My wish for 2025 from CSPs – improve the level of testing, and observability, for any code or configuration change (whether done by engineers, or by automated systems).
For the long term, CSPs should find a way to design the service control plane to be synced and spread across multiple regions (at least one copy in each continent), to limit the blast radius of global outages.
Secure by Default
Reading the announcements of new services, and the service official documentation, we can learn the CSPs understand the importance of "secure by default", i.e., enabling a service or capability, where security configuration was designed from day 1.
And yet, in 2024 each of the CSPs had suffered from security incidents resulting from a misconfiguration. To name a few:
- AWS Security Bulletin AWS-2024-003
- Microsoft Power Pages: Data Exposure Reviewed
- Exploring Google Cloud Default Service Accounts: Deep Dive and Real-World Adoption Trends
It is always best practice to read the vendor's documentation, and understand the default settings or behavior of every service or capability we are enabling, however, following the shared responsibility model, as customers, we expect the CSPs to design everything secured by default.
I understand that some CSPs' product groups have an agenda for releasing new services to the market as quickly as possible, allowing customers to experience and adopt new capabilities, but security must be job zero.
My wish for 2025 from CSPs is to put security higher in your priorities – this is relevant for both the product groups and the development teams of each product.
Invest in threat modeling, from the design phase until each service/capability is deployed to production, and try to anticipate what could go wrong.
Choose secure/close by default (and provide documentation to allow customers to choose if they wish to change the default settings), instead of keeping services exposed, which forces customers to make changes after the fact, after their data was already exposed to unauthorized parties).
Service Retirements
I understand that from time to time a product group, or even the business of a CSP reviews the list of currently available services and decides to retire a service, leaving their customers with no alternative or migration path.

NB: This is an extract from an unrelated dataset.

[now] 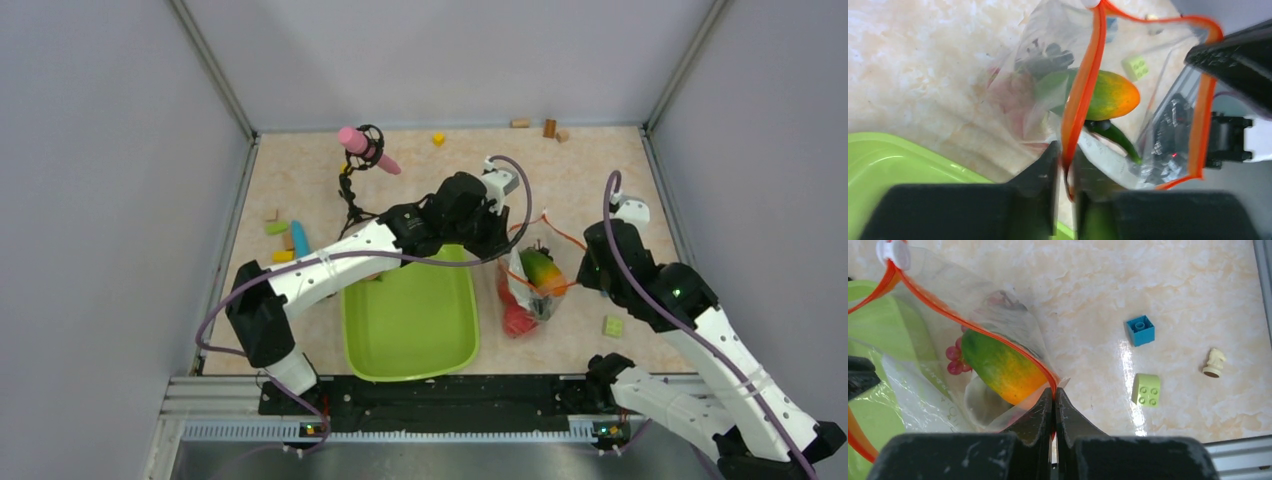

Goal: Place the food in the zip-top bag and seal the zipper
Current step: Adjust the zipper food storage bag at the center of the board.

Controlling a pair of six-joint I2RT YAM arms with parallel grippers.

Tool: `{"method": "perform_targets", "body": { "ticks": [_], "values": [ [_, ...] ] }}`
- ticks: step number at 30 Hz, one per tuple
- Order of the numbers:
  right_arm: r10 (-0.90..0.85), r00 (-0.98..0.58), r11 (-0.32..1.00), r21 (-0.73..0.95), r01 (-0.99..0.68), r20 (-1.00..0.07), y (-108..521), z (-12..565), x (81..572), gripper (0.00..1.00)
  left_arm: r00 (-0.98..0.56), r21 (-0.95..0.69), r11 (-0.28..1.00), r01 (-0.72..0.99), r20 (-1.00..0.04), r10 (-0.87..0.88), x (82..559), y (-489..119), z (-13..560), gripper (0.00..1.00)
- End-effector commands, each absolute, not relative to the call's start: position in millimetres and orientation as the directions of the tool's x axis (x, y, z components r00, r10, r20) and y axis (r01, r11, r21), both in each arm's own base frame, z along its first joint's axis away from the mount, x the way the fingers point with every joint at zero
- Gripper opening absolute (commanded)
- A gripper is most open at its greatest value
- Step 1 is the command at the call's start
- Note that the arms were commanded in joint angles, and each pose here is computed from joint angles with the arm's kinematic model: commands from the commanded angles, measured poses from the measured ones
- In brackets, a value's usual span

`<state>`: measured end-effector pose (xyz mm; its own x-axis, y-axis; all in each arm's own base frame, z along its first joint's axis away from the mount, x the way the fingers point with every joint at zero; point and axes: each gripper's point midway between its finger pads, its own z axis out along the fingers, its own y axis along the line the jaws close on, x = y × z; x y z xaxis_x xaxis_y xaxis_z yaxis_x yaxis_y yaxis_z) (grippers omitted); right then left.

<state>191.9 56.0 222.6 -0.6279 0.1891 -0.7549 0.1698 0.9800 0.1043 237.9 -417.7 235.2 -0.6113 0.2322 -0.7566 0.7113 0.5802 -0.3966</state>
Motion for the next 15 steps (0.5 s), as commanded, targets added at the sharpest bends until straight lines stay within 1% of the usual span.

In 2024 we saw several publications of service retirements. To name a few:
- AWS to discontinue Cloud9, CodeCommit, CloudSearch, and several other services
- Azure Media Services retirement guide
- Google Cloud Platform (GCP) has announced the end-of-sale for Cloud Source Repositories
The leader of service retirement/deprecation is GCP, followed by Azure.
In some cases, customers receive (short) notice, asking them to migrate their data and find an alternate solution, but from a customer point of view, it does not look good (to be politically correct), that the services that we have been using for a while are now stopped working and we need to find alternate solutions for production environments.
Although AWS service was far from being ideal while decommissioning services such as Cloud9, and Code Commit, their approach is different from the rest of the cloud providers, with their working backwards development methodology.
My wish for 2025 from CSPs is to put customers first and do market research before head. Check with your customers what capabilities are they looking for, before beginning the development of a new service.
Even if the market changes over time, remember that you have production customers using your services. Prepare alternatives in advance and a documented migration path to those alternatives. Do everything you can to support services for a very long time, and if there is no other alternative, keep supporting your services, even with no new capabilities, but at least your customers will know that in case of production issues, or discovered security vulnerabilities, they will have support and an SLA.
Cost and Economics of Scale
When organizations began migrating their on-prem workloads to the public cloud, the notion was that due to economics of scale, the CSPs would be able to offer their customers cost-effective alternatives for consuming services and infrastructure, compared to the traditional data centers.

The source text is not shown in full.